Halep’in direnişçilerin elindeki doğu mahallelerinden birinde yaşayayan aile, Ağustos 2013’te büyük bir ayrılık yaşamış. Özgür Suriye Ordusu’na (ÖSO) katılan Halid, bu tarihte bir havan topu saldırısında yaşamını yitirmiş. Bu esnada 44 yaşında olan Halid, Ümmü Ömer ile 7 yıl evli kalmış. Batı Halep’te Mart 2014’te doğan Ömer, babasıyla tanışma fırsatını hiç bulamamış.
"Yaptıklarımdan Pişman Değilim"
Yalnız kalan ve ailesiyle bağlantısı da olmayan Ümmü Ömer, Esed rejimine karşı aktivist faaliyetleri yürütmekle suçlanmış. 2011 ve 2013 yıllarında iki kere gözaltına alınan Ümmü Ömer “Onlarla konuşmakla ve ikna etmekle uğraşmadım, aktivizme devam ettim.” şeklinde konuşuyor.
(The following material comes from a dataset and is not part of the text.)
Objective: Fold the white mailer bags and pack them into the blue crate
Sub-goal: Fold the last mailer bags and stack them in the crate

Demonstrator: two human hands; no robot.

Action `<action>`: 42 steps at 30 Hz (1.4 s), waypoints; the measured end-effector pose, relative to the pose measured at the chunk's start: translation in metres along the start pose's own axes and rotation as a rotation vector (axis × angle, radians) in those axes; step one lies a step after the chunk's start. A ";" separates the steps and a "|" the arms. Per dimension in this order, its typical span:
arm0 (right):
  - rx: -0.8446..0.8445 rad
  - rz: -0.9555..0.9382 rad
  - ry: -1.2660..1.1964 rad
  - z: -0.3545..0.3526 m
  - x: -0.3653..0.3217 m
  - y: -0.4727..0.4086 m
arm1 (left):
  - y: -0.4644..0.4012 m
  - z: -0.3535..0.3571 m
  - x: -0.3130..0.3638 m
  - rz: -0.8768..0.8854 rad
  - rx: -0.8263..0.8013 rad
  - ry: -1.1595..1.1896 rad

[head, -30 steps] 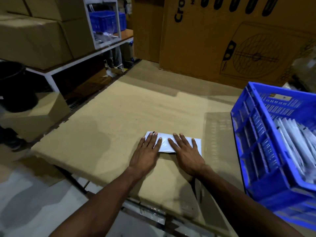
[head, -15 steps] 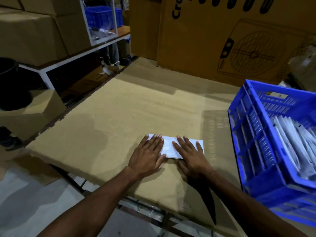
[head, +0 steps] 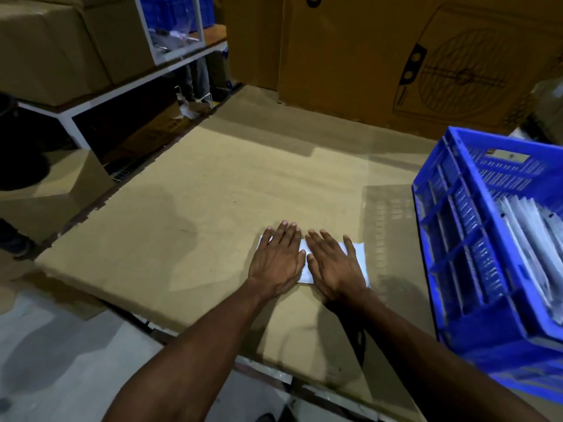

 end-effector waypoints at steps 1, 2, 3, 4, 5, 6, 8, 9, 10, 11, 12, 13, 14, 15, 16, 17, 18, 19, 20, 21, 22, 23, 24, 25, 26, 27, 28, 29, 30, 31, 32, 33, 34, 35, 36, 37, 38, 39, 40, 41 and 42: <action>0.020 -0.013 0.007 0.000 -0.001 0.001 | 0.000 0.001 0.000 0.006 0.006 -0.001; 0.033 -0.028 0.013 0.000 -0.001 0.001 | 0.000 0.002 0.000 0.011 0.008 -0.003; 0.034 -0.040 0.017 0.001 -0.002 0.003 | 0.000 0.003 0.000 0.014 0.012 -0.002; 0.030 -0.047 0.020 0.001 -0.002 0.004 | 0.000 0.004 0.000 0.013 0.020 -0.003; 0.027 -0.053 0.026 0.001 -0.002 0.005 | 0.001 0.004 0.000 0.011 0.029 -0.007; 0.022 -0.058 0.034 0.002 -0.001 0.005 | 0.000 0.004 0.000 0.009 0.034 -0.009; 0.004 -0.054 0.037 0.004 -0.001 0.003 | -0.001 0.004 0.000 0.010 0.034 -0.014; -0.006 -0.049 0.039 0.004 -0.001 0.003 | -0.001 0.004 0.000 0.010 0.028 -0.016; -0.016 -0.044 0.039 0.004 -0.001 0.004 | -0.001 0.005 0.000 0.009 0.016 -0.016; -0.028 -0.039 0.038 0.005 -0.002 0.005 | 0.000 0.006 0.000 0.008 0.006 -0.015; -0.040 -0.031 0.035 0.005 -0.001 0.005 | 0.000 0.006 0.000 0.006 0.001 -0.015; -0.052 -0.021 0.032 0.006 0.000 0.005 | 0.000 0.006 0.000 0.003 0.000 -0.016; -0.065 -0.009 0.028 0.006 0.000 0.005 | 0.000 0.006 0.000 0.001 0.000 -0.015; -0.077 0.001 0.025 0.007 0.000 0.005 | 0.000 0.006 0.000 0.001 0.001 -0.011; -0.089 0.006 0.021 0.007 0.001 0.006 | 0.000 0.006 0.000 0.001 0.002 -0.005; -0.098 0.008 0.017 0.007 0.000 0.006 | 0.000 0.007 0.000 0.001 0.001 0.000; -0.103 0.009 0.013 0.007 0.000 0.006 | 0.000 0.006 0.000 0.001 0.000 0.003; -0.104 0.012 0.010 0.006 0.000 0.006 | 0.000 0.006 0.000 0.001 -0.004 0.003; -0.098 0.018 0.009 0.005 -0.001 0.005 | 0.000 0.007 -0.001 0.003 -0.011 0.002; -0.090 0.024 0.011 0.004 -0.001 0.005 | 0.001 0.007 -0.001 0.005 -0.015 0.001; -0.087 0.024 0.018 0.002 -0.001 0.005 | 0.001 0.007 -0.001 0.009 -0.017 0.001; -0.095 0.017 0.029 0.002 -0.001 0.004 | 0.001 0.007 -0.001 0.014 -0.014 -0.001; -0.111 0.007 0.042 0.002 -0.001 0.004 | 0.000 0.007 -0.001 0.017 -0.014 -0.002; -0.136 0.004 0.054 0.002 -0.001 0.003 | 0.000 0.006 -0.001 0.020 -0.015 -0.004; -0.162 0.011 0.064 0.001 0.000 0.003 | 0.000 0.006 -0.001 0.022 -0.017 -0.006; -0.188 0.025 0.070 0.001 0.000 0.002 | 0.000 0.006 -0.001 0.023 -0.021 -0.007; -0.211 0.038 0.072 -0.001 0.001 0.001 | 0.000 0.006 -0.001 0.024 -0.026 -0.007; -0.232 0.043 0.077 -0.002 0.001 0.001 | 0.000 0.005 -0.001 0.027 -0.031 -0.004; -0.248 0.039 0.086 -0.002 0.002 0.001 | 0.001 0.005 -0.001 0.030 -0.034 -0.001; -0.256 0.032 0.096 -0.003 0.003 0.001 | 0.001 0.005 -0.002 0.033 -0.035 0.002; -0.261 0.033 0.100 -0.004 0.005 0.002 | 0.001 0.005 -0.002 0.039 -0.037 0.005; -0.267 0.052 0.096 -0.004 0.008 0.003 | 0.002 0.006 -0.002 0.047 -0.039 0.005; -0.274 0.082 0.088 -0.005 0.011 0.004 | 0.002 0.006 -0.002 0.058 -0.038 0.004; -0.285 0.112 0.082 -0.006 0.014 0.005 | 0.002 0.005 -0.003 0.066 -0.035 0.003; -0.295 0.136 0.080 -0.006 0.017 0.008 | 0.002 0.005 -0.002 0.070 -0.032 0.002; -0.307 0.157 0.082 -0.007 0.020 0.010 | 0.002 0.005 -0.002 0.072 -0.028 0.000; -0.324 0.177 0.088 -0.009 0.024 0.012 | 0.002 0.005 -0.002 0.072 -0.023 -0.001; -0.346 0.199 0.096 -0.010 0.028 0.014 | 0.002 0.005 -0.002 0.071 -0.022 -0.003; -0.366 0.219 0.100 -0.012 0.031 0.015 | 0.002 0.005 -0.002 0.069 -0.022 -0.003; -0.379 0.237 0.097 -0.014 0.034 0.016 | 0.002 0.005 -0.002 0.066 -0.025 -0.004; -0.384 0.254 0.086 -0.017 0.036 0.016 | 0.001 0.004 -0.002 0.061 -0.029 -0.003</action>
Point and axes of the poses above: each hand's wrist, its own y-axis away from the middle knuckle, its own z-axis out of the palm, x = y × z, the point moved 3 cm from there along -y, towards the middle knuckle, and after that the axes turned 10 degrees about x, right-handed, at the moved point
Eşi ölmeden önce de söz konusu faaliyetlere devam eden Ümmü Ömer, yaklaşık iki yıl Doğu Halep’e Bustanu’l-Kasr’dan geçerek ilaç ulaştırmış. Sivilleri hedef alan keskin nişancı saldırılarıyla bilinen mahalle, ikiye bölünmüş şehirde bir koridor niteliğindeydi.
Ümmü Ömer bu faaliyetlerin risk taşıdığını bilmesine rağmen bunu bir vazife olarak görmüş ve asla bırakmamış:
“Pervasızdım, evet. Ancak bunu yapmak zorundaydım ve pişman değilim. Bir önceliğim vardı, ilaca muhtaç olan hasta ve yaralı insanlara bunu ulaştırmak.”
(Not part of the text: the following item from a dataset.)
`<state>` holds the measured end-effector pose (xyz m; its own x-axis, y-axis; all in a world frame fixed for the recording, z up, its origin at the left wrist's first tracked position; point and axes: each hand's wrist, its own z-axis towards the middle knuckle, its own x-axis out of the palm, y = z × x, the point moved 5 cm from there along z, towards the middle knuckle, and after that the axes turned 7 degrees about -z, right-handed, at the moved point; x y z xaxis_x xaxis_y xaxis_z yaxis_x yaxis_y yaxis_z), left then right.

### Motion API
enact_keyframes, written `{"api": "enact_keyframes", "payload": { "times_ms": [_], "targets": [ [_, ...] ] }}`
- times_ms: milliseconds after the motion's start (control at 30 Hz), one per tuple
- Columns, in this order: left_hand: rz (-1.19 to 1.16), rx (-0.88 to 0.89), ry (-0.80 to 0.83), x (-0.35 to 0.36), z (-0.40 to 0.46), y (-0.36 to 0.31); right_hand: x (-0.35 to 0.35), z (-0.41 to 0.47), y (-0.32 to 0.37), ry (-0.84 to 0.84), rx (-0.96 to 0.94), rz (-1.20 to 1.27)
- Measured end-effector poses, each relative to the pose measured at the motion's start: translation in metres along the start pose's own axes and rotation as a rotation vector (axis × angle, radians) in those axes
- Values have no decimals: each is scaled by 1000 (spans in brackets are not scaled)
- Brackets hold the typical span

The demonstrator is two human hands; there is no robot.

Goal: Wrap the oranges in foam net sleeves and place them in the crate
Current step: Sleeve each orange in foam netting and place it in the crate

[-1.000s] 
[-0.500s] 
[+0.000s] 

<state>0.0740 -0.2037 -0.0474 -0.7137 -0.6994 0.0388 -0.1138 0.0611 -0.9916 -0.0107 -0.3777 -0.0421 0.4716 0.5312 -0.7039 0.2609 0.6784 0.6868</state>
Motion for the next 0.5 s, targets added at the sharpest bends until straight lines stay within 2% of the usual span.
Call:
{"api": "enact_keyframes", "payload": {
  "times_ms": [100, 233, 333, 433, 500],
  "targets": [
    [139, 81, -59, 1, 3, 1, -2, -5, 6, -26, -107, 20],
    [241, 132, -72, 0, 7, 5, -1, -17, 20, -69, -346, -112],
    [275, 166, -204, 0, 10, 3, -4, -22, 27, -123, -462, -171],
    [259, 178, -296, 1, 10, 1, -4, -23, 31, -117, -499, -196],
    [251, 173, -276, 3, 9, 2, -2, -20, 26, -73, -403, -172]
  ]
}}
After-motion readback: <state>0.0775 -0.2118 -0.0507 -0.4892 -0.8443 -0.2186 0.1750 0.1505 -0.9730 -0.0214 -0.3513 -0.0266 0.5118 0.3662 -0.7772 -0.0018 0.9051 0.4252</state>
Ümmü Ömer gençlik hayâlini hiçbir zaman gerçekleştiremediğini dile getiriyor:
“Halid’in ölümünden ve doğum yapmamdan sonra hayatım böyle geçti. Gerilim ve üzerimdeki baskı sebebiyle bebeğimi emzirmekte dahi zorlanıyordum.”
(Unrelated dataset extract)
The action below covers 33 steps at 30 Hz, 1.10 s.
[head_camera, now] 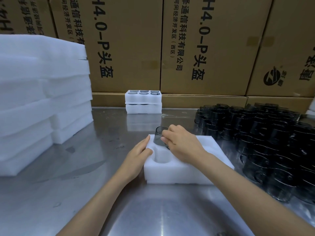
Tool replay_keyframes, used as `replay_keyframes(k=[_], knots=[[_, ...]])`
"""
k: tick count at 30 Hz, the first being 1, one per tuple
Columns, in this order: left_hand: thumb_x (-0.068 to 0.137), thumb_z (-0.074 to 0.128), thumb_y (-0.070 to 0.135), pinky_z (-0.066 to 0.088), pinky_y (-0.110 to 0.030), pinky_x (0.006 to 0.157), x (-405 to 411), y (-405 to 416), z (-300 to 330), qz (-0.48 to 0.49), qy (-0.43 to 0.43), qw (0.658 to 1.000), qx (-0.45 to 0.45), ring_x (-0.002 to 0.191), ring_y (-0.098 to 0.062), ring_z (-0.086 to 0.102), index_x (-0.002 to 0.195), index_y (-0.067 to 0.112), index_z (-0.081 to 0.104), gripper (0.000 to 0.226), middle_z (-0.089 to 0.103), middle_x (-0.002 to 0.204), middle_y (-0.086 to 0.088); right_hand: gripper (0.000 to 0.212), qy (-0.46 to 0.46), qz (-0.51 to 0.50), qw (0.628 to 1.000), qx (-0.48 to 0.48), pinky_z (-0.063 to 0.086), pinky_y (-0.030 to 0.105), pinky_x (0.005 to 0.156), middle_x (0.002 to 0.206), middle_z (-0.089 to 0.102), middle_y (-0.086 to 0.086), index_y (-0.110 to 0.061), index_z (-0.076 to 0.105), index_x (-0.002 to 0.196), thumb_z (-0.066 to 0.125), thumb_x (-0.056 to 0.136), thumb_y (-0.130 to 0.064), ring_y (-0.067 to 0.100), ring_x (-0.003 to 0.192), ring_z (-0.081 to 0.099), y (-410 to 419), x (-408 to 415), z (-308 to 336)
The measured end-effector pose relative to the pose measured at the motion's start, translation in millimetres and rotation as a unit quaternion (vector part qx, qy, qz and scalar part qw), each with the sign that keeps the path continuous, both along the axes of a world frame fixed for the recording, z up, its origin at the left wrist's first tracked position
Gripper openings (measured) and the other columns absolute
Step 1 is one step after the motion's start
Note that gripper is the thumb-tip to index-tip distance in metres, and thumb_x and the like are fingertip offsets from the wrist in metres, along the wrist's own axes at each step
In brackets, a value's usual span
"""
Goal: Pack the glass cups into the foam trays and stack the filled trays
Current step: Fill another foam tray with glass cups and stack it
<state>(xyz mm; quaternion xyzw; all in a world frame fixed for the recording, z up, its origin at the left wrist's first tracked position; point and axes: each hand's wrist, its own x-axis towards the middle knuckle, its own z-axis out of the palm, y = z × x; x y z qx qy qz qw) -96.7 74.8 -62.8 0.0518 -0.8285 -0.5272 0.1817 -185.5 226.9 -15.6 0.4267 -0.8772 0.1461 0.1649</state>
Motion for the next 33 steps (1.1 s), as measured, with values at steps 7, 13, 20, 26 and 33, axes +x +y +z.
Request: replay_keyframes(k=[7, 13, 20, 26, 33], knots=[[0.089, 0.048, 0.026, 0.016, -0.008, 0.100, -2, -2, 1, -0.004, 0.005, 0.999, -0.041, 0.127, 0.010, 0.024, 0.146, 0.024, 0.031, 0.059, 0.029, 0.142, 0.021, 0.024, 0.024, -0.005, 0.997, 0.067, 0.029, 0.029, 0.066, 0.090, 0.038, -0.007, -0.023, 0.047, 0.092, 0.031, 0.102, -0.038, 0.015, 0.092, 0.035, -3, -1, 5], [0.088, 0.039, 0.036, 0.007, -0.001, 0.104, 3, -3, 8, -0.020, 0.064, 0.983, -0.171, 0.135, 0.016, 0.013, 0.146, 0.032, 0.021, 0.061, 0.015, 0.143, 0.035, 0.032, 0.025, 0.017, 0.986, -0.167, 0.037, 0.028, 0.094, 0.131, 0.052, -0.009, -0.022, 0.057, 0.124, 0.037, 0.098, -0.021, 0.011, 0.122, 0.040, 8, 6, 0], [0.087, 0.017, 0.043, -0.013, -0.009, 0.106, 4, 2, 12, -0.053, 0.023, 0.949, -0.309, 0.136, 0.016, -0.005, 0.145, 0.038, 0.015, 0.058, 0.007, 0.147, 0.033, 0.051, -0.086, -0.022, 0.996, 0.031, 0.019, 0.028, 0.112, 0.157, 0.019, -0.011, -0.021, 0.029, 0.149, 0.026, 0.097, -0.023, 0.005, 0.144, 0.011, 4, 5, -4], [0.085, 0.019, 0.042, -0.006, -0.020, 0.112, 2, 2, 11, -0.050, -0.002, 0.961, -0.272, 0.138, 0.012, 0.005, 0.143, 0.035, 0.033, 0.060, 0.019, 0.145, 0.032, 0.051, -0.171, -0.022, 0.981, 0.085, 0.017, 0.030, 0.111, 0.157, 0.010, -0.018, -0.029, 0.020, 0.150, 0.020, 0.099, -0.029, 0.000, 0.143, 0.007, 7, 3, -3], [0.086, 0.031, 0.047, 0.005, -0.025, 0.117, 5, 9, 2, -0.034, 0.046, 0.980, -0.188, 0.139, 0.010, 0.012, 0.134, 0.042, 0.036, 0.049, 0.027, 0.143, 0.031, 0.046, -0.159, -0.038, 0.986, -0.019, 0.023, 0.031, 0.107, 0.151, 0.036, -0.004, -0.015, 0.041, 0.140, 0.025, 0.101, -0.031, 0.010, 0.142, 0.021, 7, -3, -5]])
Rejim Askerlerinin Ev Baskını
Eylül 2014’te Ümmü Ömer’in hayatı daha zor bir döneme girmiş. Bir gece, rejimin istihbarat yetkililerinden 5 kişi oğluyla uyurlarken evlerine baskın düzenlemiş. Ümmü Ömer, bir komşusunun kendisini ihbar ettiğini düşünüyor.
Evi talan edilen ve taşıdığı ilaçlar bulunan Ümmü Ömer “yaralı teröristlere tıbbî malzeme ulaştırmak” ile suçlanmış. Suçlamaları ve bağlantılarının ismini vermeyi reddeden Suriyeli kadın, tutuklanarak Şam’a gönderilmiş.
Bebeğiyle birlikte rejimin istihbarat birimine bağlı bir hapishaneye atılan Ümmü Ömer, şehirde birçok farklı hapishanede tutulmuş. İlk gece bebeğinin üzerinde baskı oluşturmak için kendisinden alındığını söyleyen Suriyeli kadın, ilk sorgunun ardından Ömer’in kendisine teslim edildiğini belirtiyor. Ömer, bu esnada iki aylık bir bebekmiş.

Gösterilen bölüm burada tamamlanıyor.